Einem Bericht der New York Times zufolge soll US-Verteidigungsminister Pete Hegseth Anfang Juni die Beförderung von mindestens sieben Offizieren gestoppt haben, obwohl diese zuvor von einem Auswahlgremium hochrangiger Admiräle empfohlen worden waren. Zu den betroffenen Kandidaten zählten zwei Frauen und zwei Afroamerikaner.Ein solcher Eingriff ist nur in Ausnahmefällen vorgesehen. Das Pentagon erlaubt die Streichung von Kandidaten etwa dann, wenn moralische, geistige, körperliche oder berufliche Mängel Zweifel an ihrer Eignung für Führungsaufgaben motivieren. Eine konkrete Begründung nannte Hegseth nicht. Pentagon-Sprecher Sean Parnell betonte lediglich: „Militärische Beförderungen werden an diejenigen vergeben, die sie sich verdient haben.“ Dabei stellen Frauen rund ein Fünftel der aktiven US-Marine, Angehörige ethnischer Minderheiten mehr als ein Drittel. Auf der veröffentlichten Beförderungsliste findet sich keine einzige Frau.
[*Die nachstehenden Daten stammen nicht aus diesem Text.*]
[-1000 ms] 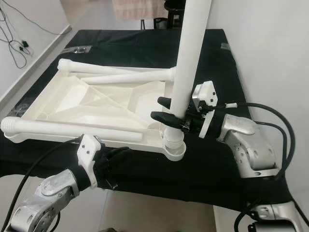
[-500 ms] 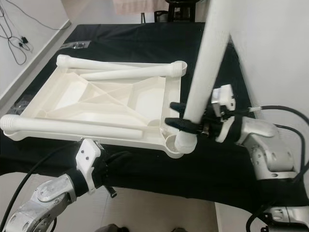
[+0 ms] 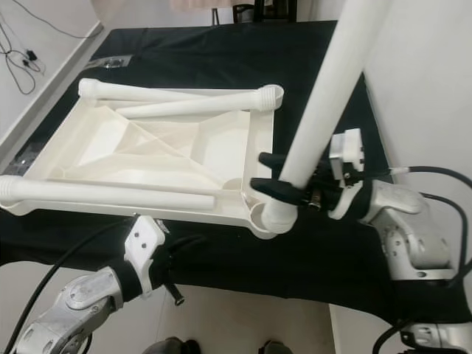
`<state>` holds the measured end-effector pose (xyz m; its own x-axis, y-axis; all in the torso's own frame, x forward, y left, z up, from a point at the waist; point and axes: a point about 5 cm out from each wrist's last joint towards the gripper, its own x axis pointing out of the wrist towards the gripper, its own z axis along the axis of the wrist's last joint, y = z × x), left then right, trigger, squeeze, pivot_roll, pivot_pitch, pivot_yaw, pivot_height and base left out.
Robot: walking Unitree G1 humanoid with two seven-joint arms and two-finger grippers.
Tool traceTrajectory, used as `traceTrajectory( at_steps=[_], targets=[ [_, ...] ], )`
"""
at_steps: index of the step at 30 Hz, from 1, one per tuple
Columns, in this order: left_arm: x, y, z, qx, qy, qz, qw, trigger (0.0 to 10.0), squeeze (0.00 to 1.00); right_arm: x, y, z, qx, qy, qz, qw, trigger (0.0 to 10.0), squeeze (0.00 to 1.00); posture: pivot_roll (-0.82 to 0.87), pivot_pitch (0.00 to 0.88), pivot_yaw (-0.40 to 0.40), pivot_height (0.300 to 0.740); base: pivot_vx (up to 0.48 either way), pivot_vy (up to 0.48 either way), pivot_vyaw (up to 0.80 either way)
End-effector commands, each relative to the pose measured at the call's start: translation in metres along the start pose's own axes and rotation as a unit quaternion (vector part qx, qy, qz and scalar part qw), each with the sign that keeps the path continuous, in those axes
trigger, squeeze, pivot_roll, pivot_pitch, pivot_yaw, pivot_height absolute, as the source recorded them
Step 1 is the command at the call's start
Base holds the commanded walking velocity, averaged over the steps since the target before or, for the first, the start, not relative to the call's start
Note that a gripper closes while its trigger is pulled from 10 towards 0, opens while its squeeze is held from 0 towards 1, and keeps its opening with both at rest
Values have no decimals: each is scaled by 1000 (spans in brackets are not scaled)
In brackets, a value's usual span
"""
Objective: Building children table
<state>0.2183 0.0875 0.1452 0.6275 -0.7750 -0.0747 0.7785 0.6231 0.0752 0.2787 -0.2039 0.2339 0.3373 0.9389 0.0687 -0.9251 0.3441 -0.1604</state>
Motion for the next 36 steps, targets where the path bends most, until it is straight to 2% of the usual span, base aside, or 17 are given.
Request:
traceTrajectory(
  at_steps=[1, 15, 27, 36],
  targets=[
    [3, -5, -9, -2, 14, -4, 1000, 10000, 0, 11, 4, -12, 27, 7, 19, 999, 10000, 0, 84, 228, 68, 740, 0, 0, 0],
    [7, -8, -12, -7, 11, -2, 1000, 10000, 0, 22, -8, -11, 24, 6, 12, 1000, 10000, 0, 85, 237, 52, 740, 0, 0, 0],
    [5, -9, -13, -9, 7, -1, 1000, 10000, 0, 8, -13, -17, 38, 41, 33, 998, 10000, 0, 96, 256, 61, 740, 0, 0, 0],
    [3, -10, -13, -9, 8, -2, 1000, 10000, 0, 12, -14, -21, 21, 70, 47, 996, 10000, 0, 105, 267, 64, 740, 0, 0, 0]
  ],
)
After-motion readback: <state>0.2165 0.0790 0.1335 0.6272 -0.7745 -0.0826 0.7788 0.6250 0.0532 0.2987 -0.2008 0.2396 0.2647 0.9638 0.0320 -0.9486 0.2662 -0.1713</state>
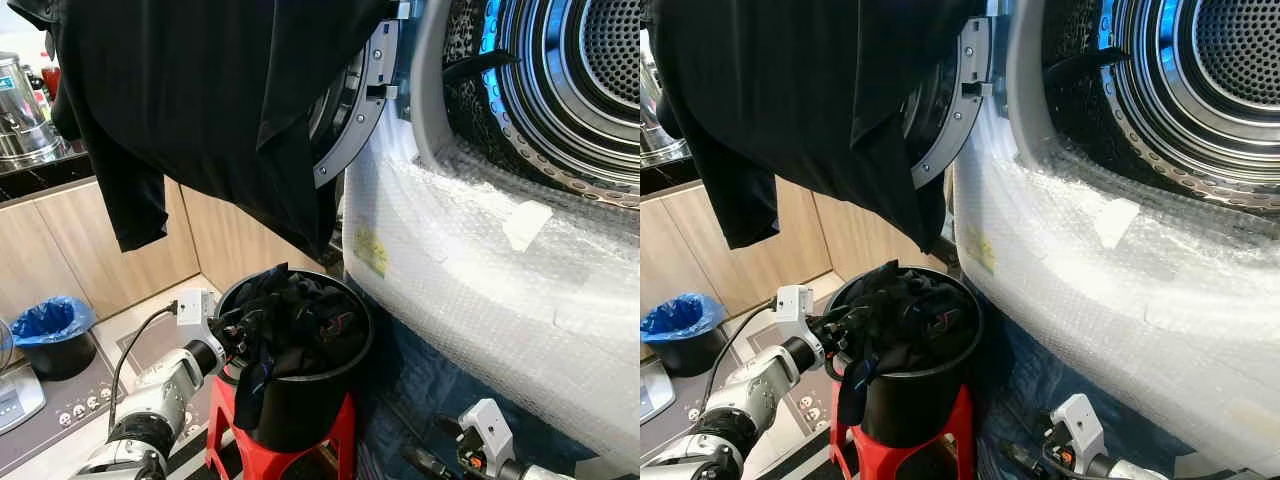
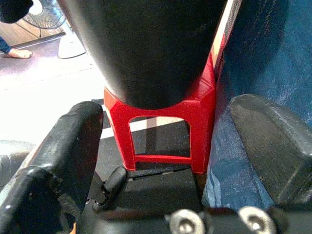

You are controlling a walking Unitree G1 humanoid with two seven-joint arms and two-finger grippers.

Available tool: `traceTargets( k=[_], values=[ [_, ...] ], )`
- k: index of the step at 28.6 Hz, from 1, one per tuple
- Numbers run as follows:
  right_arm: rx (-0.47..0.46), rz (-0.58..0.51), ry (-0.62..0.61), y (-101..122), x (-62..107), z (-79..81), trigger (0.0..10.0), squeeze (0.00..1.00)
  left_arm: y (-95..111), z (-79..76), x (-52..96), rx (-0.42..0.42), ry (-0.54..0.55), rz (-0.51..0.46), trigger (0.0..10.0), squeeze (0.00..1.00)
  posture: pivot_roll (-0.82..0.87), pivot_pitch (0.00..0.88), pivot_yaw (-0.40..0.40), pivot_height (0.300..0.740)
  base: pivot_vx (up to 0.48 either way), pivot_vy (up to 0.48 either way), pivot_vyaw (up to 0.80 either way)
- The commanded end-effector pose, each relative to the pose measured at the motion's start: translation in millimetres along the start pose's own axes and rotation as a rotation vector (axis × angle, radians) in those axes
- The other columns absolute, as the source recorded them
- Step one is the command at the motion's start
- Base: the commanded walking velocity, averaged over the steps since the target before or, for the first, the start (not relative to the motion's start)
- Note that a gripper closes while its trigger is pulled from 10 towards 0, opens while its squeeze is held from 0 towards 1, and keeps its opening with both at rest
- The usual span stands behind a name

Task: Clothes washing

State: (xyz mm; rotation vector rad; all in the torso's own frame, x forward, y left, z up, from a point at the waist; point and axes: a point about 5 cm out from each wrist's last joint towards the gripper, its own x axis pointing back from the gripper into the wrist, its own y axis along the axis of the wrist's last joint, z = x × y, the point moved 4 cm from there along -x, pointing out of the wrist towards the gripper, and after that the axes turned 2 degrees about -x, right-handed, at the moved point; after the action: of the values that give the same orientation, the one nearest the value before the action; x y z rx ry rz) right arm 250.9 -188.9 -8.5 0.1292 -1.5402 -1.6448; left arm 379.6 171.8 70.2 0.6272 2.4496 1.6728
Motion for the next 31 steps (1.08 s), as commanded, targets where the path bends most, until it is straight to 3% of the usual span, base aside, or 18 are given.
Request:
traceTargets(
  k=[1,6,31],
  values=[
    [0.011,-0.018,-0.011,7,2.5,-3.0,10.0,0.00,0,0.9,-0.5,0.033,0.002,0.006,0.0,0.00,-0.09,0.000,-0.007,0.740,0.000,0.000,0.00],
    [0.012,-0.016,-0.009,8,2.7,-3.0,10.0,0.00,-2,3.4,1.1,0.109,0.013,-0.003,0.0,0.00,-0.09,0.000,-0.010,0.740,0.000,0.000,0.00],
    [0.021,-0.013,-0.005,12,1.8,-4.6,10.0,0.00,-13,-0.9,2.2,0.098,-0.004,0.042,0.0,0.00,-0.08,0.000,-0.021,0.740,0.000,0.000,0.00]
  ],
)
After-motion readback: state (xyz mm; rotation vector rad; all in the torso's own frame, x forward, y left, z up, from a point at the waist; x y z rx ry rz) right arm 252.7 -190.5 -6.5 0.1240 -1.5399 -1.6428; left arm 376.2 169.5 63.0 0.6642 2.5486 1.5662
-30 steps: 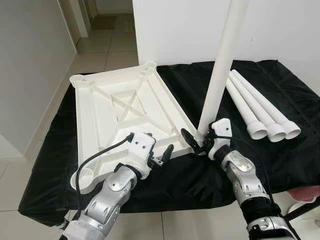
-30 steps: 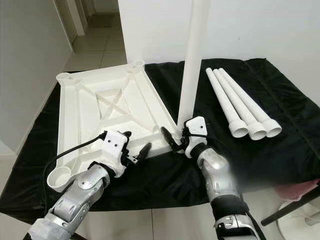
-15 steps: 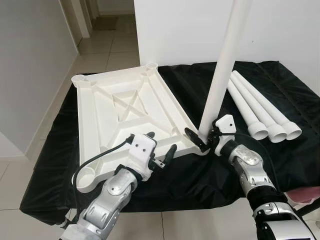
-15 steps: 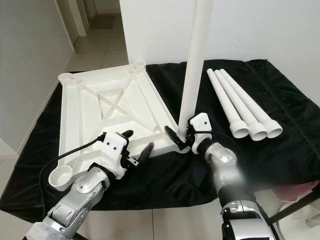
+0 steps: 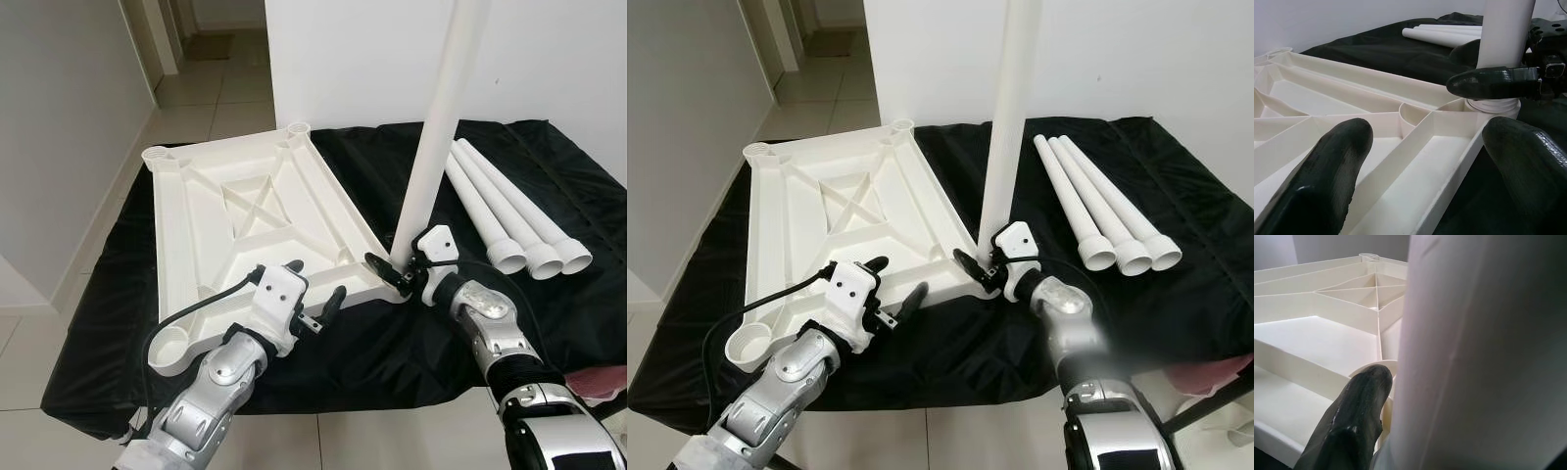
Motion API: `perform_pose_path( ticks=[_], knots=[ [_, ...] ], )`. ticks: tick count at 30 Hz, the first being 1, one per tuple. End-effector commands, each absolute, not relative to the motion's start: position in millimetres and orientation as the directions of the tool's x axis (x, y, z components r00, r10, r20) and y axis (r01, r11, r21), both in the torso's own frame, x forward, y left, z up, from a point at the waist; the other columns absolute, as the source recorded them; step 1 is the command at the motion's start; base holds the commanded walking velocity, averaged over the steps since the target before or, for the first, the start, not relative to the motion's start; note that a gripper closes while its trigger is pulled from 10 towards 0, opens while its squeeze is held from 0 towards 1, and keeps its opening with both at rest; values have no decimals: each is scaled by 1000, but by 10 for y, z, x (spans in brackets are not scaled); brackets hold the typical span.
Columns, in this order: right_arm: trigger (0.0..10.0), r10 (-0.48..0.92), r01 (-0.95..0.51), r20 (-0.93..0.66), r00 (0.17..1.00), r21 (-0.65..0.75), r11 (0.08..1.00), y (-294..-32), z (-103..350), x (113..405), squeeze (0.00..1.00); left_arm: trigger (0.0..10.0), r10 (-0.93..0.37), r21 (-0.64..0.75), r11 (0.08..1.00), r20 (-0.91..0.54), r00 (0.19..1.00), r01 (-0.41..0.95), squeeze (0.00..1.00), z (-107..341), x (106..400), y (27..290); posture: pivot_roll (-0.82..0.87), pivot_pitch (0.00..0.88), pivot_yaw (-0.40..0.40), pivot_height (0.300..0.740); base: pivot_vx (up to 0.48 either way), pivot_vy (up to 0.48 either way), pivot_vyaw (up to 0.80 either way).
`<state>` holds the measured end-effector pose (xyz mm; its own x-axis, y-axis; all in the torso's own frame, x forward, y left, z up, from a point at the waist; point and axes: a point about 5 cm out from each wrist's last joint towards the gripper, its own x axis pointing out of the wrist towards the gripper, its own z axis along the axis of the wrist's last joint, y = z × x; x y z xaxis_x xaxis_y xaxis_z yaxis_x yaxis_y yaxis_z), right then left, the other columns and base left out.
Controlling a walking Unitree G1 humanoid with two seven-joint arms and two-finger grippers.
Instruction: Building children table
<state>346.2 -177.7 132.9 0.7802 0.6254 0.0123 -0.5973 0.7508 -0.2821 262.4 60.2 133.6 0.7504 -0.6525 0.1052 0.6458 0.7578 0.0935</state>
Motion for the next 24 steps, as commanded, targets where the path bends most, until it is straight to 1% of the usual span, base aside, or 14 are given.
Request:
perform_pose_path(
  ticks=[1,5,8,9,10,15,17,22,23,24],
  knots=[
    [10000,609,-586,-1,794,-270,764,-1832,1287,3456,0,10000,-777,134,628,66,626,766,0,1275,2560,557,-53,0,74,740,0,0,0],
    [10000,583,-567,9,812,-222,793,-1847,1261,3454,0,10000,-777,138,628,67,626,766,0,1275,2570,555,-54,0,75,740,0,0,0],
    [10000,448,-445,-38,893,-225,867,-1871,1171,3475,0,10000,-779,140,625,59,624,768,0,1255,2562,557,-65,0,75,740,0,0,0],
    [10000,415,-413,-39,909,-212,885,-1869,1153,3475,0,10000,-778,133,627,54,626,767,0,1247,2563,557,-65,0,75,740,0,0,0],
    [10000,415,-413,-39,909,-212,885,-1869,1153,3475,0,10000,-778,133,627,54,626,767,0,1247,2563,557,-65,0,75,740,0,0,0],
    [10000,293,-294,-20,956,-97,951,-1732,1061,3414,0,10000,-776,115,630,43,630,768,0,1216,2584,525,-78,0,72,740,0,0,0],
    [10000,278,-279,-20,960,-87,956,-1719,1050,3407,0,10000,-776,115,630,43,630,768,0,1212,2587,524,-78,0,72,740,0,0,0],
    [10000,105,-104,10,994,-62,993,-1545,1016,3295,0,10000,-779,123,626,44,626,770,0,1213,2620,532,-87,0,84,740,0,0,0],
    [10000,105,-104,10,994,-62,993,-1545,1016,3295,0,10000,-779,123,626,44,626,770,0,1213,2620,532,-87,0,84,740,0,0,0],
    [10000,70,-69,17,997,-57,996,-1491,1009,3254,0,10000,-779,126,626,43,626,770,0,1216,2631,540,-87,0,86,740,0,0,0]
  ],
)
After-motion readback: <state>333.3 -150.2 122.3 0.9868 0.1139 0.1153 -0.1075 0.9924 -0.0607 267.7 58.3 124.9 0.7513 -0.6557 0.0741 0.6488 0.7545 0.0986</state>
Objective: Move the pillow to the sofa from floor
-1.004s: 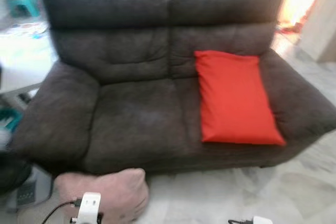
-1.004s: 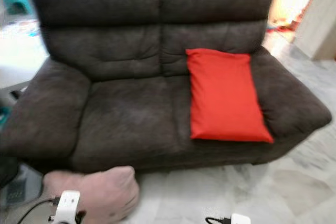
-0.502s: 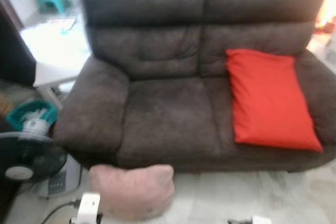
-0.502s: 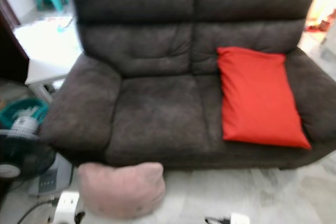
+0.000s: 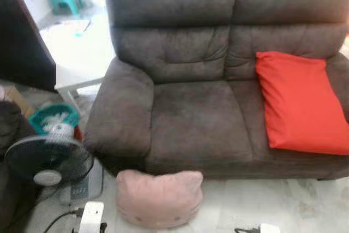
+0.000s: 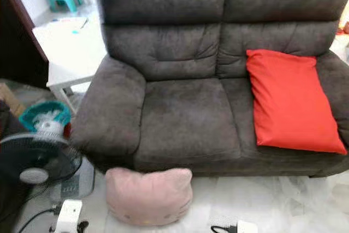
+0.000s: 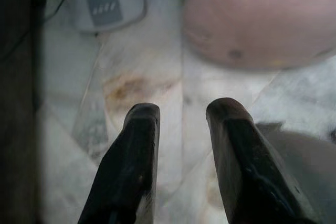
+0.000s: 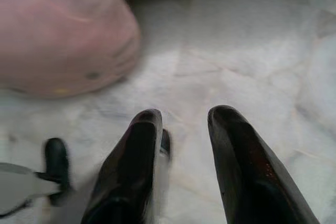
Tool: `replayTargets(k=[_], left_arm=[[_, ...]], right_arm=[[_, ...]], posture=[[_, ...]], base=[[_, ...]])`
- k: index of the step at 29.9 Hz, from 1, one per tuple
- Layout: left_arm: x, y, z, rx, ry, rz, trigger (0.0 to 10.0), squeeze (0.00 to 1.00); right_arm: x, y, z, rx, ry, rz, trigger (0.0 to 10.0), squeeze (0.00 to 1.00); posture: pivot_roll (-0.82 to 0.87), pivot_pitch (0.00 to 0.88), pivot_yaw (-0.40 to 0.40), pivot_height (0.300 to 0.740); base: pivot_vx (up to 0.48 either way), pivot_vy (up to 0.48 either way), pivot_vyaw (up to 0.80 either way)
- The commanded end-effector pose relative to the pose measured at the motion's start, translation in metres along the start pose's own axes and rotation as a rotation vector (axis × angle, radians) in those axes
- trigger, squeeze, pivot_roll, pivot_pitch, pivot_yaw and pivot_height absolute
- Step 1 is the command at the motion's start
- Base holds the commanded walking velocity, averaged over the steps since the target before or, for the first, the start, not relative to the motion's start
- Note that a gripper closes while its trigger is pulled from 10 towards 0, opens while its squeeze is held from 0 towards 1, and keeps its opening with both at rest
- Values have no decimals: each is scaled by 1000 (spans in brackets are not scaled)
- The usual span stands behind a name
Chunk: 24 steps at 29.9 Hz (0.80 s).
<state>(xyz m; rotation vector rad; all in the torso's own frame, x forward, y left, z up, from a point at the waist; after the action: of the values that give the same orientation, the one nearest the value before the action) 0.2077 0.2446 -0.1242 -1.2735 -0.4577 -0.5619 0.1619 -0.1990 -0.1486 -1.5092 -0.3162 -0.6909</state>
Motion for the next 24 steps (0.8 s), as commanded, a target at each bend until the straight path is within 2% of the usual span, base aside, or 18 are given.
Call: replayTargets(k=[1, 24], left_arm=[[-2, 0, -3, -9, 6, 9, 10000, 0], [-1, 0, -3, -21, 12, 7, 10000, 0]], right_arm=[[-1, -1, -4, -8, 5, 2, 10000, 0], [-1, -1, -2, -1, 12, 4, 10000, 0]], posture=[[28, 27, -14, 740], [33, 26, -13, 740]], base=[[0, 0, 0], [0, 0, 0]])
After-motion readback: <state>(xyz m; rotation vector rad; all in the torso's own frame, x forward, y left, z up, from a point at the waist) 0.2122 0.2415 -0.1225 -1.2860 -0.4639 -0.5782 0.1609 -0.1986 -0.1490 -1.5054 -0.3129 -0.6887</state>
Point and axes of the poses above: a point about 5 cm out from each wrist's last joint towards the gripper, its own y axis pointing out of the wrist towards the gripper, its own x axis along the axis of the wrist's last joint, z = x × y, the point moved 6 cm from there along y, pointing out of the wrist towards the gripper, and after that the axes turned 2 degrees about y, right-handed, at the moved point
Die Personalentscheidungen des US-Kriegsministers
Bereits im März soll Hegseth vier Offiziere der US-Armee von einer Beförderungsliste gestrichen haben – darunter zwei Frauen und zwei Afroamerikaner. Als er im Kongress nach seinen Gründen gefragt wurde, antwortete der Kriegsminister aus den USA: „Aus Respekt vor diesen Offizieren sprechen wir nicht darüber.“ Stattdessen sprach er von der Notwendigkeit, eine jahrelange „geschlechtsspezifische und demografische Manipulation“ innerhalb des Militärs zu korrigieren.